* [AIM OF THE EXERCISE]
The whole listing below should be retyped exactly, without any images.
START RAW DATA
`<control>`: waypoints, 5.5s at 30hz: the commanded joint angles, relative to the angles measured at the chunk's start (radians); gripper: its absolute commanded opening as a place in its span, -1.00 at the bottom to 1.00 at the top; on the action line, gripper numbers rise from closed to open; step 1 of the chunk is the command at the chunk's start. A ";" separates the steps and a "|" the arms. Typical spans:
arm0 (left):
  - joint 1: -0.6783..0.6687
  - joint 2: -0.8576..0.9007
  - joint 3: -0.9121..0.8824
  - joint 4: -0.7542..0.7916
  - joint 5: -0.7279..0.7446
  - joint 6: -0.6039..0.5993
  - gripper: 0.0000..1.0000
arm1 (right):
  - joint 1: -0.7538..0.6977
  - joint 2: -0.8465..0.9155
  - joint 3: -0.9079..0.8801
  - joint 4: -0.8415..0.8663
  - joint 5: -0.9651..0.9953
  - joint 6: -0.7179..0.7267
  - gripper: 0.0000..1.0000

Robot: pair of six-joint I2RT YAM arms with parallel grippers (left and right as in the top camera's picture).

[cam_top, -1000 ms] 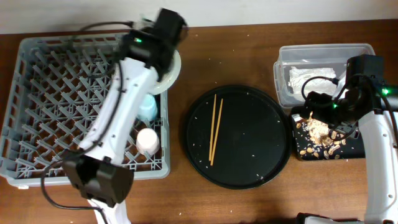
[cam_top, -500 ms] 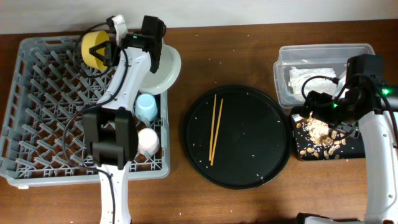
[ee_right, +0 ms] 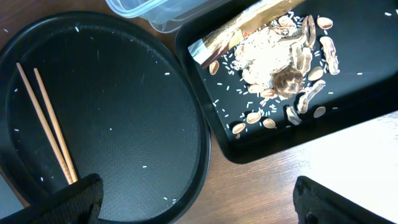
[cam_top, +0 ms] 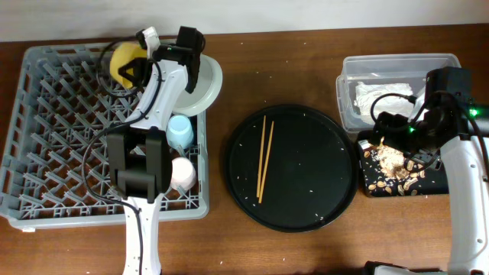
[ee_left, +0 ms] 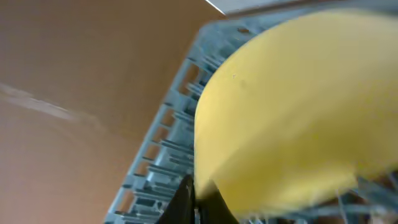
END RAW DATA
* [ANSWER SPACE]
`<control>`: waypoints, 5.5s at 30hz: the commanded joint angles, relative to the angles measured at the chunk's start (radians); gripper: its absolute commanded opening as a place in its span, -1.00 at the bottom to 1.00 at the top; on the action line, gripper numbers rise from closed to open; step 1 of the chunk is the command at the chunk's start. A ";" separates the steps and a "|" the arms. Typical spans:
arm0 (left):
  - joint 1: -0.6783..0.6687
  - joint 2: -0.8576..0.9007
  - joint 3: -0.9121..0.8824
  - joint 4: -0.7542..0.7916
  - joint 5: -0.7279..0.7446
  - joint 6: -0.6039..0.5993
  - gripper: 0.0000..1.0000
arm1 (right):
  - joint 1: -0.7538..0.6977
  - joint 2: -0.8465..0.9155
  - joint 3: -0.9079..0.8801
  - joint 4: -0.8415..0.8663
  - joint 5: -0.9651..0.9953
  - joint 6: -0.7179..0.7267
  - gripper: 0.0000..1.0000

Robot: pair of six-joint I2RT YAM arms with parallel grippers (left and right as in the top camera's picture).

[cam_top, -1000 ms] 
[cam_top, -500 ms] 
[ee_right, +0 ms] 
[cam_top, +0 ms] 
[ee_left, +0 ms] 

Nothing further is needed for the exercise.